One reason that comes to mind is that rasterization typically uses the projected depth value Z/W, because it's convenient (the difference between perspective and orthogonal projection boils down to a few matrix values) and efficient (Z/W is linear in screen space, making hardware implementation trivial). This value isn't equi-distributed along the view vector however, and quickly goes towards minus infinity as we get closer to the camera. Historically, the near plane make sense as an arbitrary cut-off point for fixed-point depth values.
Nowadays, we could easily work around this by storing Z/W as floating point values in the depth buffer, or switching to linear depth Z altogether. Modern GPUs typically use 32bit depth buffers anyway - using D24S8 as a depth stencil format often means that the hardware has a 32bit buffer for depth (out of which 8bits are unused padding) and separate 8bit stencil buffer, potentially even in a specialized on-chip memory region. Using floating point depth doesn't incur any extra cost, so why is the near plane still a thing?
Consider the basic steps of rasterizing a 3D triangle:
- Project 3D vertices to 2D pixel positions
- Determine pixels covered by 2D triangle
- Interpolate vertex attributes with perspective correction for each pixel
Except that this is not quite correct. When projecting a 3D triangle onto a 2D screen, the result is not a triangle. In particular, when part of a triangle is in front and another part is behind the camera plane, the resulting 2D shape has three edges, two of which extend to infinity rather than meeting in a common point. However because it is much easier, both on an intuitive as well as technical level, to work under the assumption that 3D triangle map to 2D triangles, the near plane was introduced in order to clip away those parts of the geometry that don't fullfil this condition.

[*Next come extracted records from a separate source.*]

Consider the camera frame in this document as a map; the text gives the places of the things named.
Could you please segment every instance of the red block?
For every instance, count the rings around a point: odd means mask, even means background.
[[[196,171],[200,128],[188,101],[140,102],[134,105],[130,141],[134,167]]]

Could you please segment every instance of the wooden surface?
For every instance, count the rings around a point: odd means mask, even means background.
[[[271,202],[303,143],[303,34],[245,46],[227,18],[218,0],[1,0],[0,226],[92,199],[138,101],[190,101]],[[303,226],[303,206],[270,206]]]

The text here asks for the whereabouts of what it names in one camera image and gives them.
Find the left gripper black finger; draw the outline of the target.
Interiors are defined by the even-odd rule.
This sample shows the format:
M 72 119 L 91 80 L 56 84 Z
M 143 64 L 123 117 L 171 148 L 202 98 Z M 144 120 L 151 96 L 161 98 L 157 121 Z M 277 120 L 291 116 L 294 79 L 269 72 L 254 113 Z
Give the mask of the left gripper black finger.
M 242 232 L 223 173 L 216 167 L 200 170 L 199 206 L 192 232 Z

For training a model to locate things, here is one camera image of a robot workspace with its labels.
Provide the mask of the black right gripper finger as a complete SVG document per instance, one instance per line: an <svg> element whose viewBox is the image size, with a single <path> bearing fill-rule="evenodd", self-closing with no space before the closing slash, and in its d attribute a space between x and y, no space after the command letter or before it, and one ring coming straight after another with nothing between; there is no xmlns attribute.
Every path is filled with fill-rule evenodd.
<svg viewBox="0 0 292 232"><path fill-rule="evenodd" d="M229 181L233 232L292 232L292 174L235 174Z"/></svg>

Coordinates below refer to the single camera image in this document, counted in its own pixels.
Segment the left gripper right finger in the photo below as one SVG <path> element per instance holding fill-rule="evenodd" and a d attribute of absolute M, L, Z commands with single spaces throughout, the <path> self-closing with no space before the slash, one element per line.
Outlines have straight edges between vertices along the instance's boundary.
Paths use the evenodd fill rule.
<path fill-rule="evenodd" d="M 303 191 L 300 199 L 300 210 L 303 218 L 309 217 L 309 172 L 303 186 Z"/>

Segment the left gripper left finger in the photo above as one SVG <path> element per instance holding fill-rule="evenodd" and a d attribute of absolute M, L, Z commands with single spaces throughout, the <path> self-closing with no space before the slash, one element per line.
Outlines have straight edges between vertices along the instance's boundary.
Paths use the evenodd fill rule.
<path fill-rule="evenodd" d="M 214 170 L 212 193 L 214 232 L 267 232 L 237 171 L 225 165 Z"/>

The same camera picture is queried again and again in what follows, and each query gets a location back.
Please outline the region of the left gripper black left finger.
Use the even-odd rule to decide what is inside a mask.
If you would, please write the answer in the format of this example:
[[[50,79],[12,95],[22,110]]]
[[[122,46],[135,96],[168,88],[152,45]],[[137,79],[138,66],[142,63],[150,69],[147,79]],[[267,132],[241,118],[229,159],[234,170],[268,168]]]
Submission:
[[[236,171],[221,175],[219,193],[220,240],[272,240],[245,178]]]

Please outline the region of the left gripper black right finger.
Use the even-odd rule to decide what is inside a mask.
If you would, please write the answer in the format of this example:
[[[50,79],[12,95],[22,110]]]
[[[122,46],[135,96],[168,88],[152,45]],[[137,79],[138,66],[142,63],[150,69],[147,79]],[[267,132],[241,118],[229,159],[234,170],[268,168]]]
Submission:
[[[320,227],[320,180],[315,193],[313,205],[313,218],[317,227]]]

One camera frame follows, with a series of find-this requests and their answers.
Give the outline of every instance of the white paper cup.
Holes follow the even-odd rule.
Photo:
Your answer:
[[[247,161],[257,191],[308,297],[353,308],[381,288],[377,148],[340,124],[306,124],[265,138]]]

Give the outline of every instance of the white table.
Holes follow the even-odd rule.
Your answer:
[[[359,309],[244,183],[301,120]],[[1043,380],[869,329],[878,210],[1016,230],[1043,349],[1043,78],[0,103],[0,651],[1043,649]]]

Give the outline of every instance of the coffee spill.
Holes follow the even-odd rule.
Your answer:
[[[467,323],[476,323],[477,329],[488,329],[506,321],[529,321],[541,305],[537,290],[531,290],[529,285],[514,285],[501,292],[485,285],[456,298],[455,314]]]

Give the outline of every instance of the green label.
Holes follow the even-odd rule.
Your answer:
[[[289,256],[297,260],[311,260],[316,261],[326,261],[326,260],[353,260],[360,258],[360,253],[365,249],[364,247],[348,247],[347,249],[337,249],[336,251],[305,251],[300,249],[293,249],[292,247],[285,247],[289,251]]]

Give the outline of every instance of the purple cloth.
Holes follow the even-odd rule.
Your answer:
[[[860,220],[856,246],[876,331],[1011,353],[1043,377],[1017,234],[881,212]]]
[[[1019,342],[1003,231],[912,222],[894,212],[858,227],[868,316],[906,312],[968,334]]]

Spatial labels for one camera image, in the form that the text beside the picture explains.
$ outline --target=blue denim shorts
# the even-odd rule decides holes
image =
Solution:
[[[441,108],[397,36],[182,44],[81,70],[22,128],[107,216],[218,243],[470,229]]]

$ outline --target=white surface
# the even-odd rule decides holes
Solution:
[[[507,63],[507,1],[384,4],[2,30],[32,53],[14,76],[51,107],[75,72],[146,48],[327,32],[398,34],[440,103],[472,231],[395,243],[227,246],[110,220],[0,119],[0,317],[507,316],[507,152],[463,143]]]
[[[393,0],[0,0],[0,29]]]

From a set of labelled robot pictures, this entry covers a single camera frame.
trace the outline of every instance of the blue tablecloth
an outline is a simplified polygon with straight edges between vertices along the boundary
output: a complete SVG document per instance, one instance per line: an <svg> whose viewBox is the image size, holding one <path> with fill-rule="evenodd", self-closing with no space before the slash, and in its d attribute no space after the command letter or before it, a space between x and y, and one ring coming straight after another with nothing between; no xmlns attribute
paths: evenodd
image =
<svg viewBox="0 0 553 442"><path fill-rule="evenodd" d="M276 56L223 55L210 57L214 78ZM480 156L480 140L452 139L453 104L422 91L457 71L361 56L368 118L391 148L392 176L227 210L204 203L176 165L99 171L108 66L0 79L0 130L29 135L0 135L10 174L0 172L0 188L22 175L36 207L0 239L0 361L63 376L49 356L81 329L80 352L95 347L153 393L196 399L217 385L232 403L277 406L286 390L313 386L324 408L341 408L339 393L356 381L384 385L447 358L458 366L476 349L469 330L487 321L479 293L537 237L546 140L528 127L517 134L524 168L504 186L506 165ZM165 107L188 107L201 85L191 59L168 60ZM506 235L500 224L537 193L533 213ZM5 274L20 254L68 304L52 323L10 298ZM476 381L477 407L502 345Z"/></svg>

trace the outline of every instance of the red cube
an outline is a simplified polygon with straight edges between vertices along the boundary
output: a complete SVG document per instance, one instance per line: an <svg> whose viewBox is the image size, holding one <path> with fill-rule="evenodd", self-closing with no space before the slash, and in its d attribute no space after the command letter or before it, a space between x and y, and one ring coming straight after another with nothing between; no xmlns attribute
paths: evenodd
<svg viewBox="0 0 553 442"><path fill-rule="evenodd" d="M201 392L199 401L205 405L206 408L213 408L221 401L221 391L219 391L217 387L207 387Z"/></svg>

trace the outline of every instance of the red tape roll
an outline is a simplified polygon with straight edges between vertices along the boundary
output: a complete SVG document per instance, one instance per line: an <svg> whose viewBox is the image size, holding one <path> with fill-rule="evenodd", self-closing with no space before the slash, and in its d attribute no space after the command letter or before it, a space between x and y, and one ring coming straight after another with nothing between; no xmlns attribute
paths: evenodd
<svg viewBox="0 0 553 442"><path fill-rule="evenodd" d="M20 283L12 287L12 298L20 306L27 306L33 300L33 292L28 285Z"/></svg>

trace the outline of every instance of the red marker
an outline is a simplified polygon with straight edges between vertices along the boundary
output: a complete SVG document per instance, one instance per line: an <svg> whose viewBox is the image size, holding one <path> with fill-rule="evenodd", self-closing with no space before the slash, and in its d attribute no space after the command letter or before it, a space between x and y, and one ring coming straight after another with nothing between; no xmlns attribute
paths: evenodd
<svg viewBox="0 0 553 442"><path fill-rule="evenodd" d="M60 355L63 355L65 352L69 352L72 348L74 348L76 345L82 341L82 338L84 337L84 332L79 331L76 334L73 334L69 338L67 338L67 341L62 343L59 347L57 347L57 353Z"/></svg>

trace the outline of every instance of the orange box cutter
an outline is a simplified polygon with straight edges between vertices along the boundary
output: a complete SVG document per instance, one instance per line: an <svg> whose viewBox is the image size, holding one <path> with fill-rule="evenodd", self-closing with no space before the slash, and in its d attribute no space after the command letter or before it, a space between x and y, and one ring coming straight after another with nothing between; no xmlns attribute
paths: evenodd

A better mental model is perhaps that a half-space in 3D is projected to a half-space in 2D. A triangle is simply the intersection of 3 half-spaces as defined by its edges, and the shape projected by a triangle is the intersection of the projection of each half-space defining the triangle. As it happens, these half-spaces do not necessarily enclose a finite area.
Until ray tracing finally takes over for real-time rendering, which is usually only 10 years from now at any given point of time, there's a technique called clipless rasterization that does not require clipping geometry against the near plane. It works in terms of projecting 3D edges directly to 2D half-space equations, against which points in the plane can be tested. NVIDIA GPUs have implemented this technique for a number of years, while AMD still uses traditional clipping rasterization.
While implementing a clipless rasterizer is initially straightforward to implement once all the math is worked out, it's fairly difficult to control precision. With clipping, the computed 2D vertex position are typically rounded to some fixed-point format, after which all operations are carried out exactly. Any deviation between the rasterized area and the "ground truth" is directly determined by the chosen fixed point precision. Without clipping, we only have edge equations, which are very sensitive to numerical errors. Consider two edges meeting at an acute angle: If either edge is offset by a small amount, the intersection point can potentially move very far. Another issue is that two triangles sharing an edge might generate numerically different but geometrically identical edge equations, but the rasterizer needs to ensure to generate the exact same pixels for each. One solution is to use floating point formats with enough mantissa bits to ensure that all edge computations are lossless. This is costly in hardware, but on the other hand it removes the need for complex clipping circuitry in the front-end.
However, all current graphics APIs are specified in terms of traditional rasterization, including the requirement of near-clipping. Because of this, NVIDIA emulates the effect of clipping against the near plane by discarding pixels below some depth threshold, meaning all of the user-facing benefits of clipless rasterization are lost.
Until those specifications are fixed, I guess we'll have to live with the near plane a little-bit longer.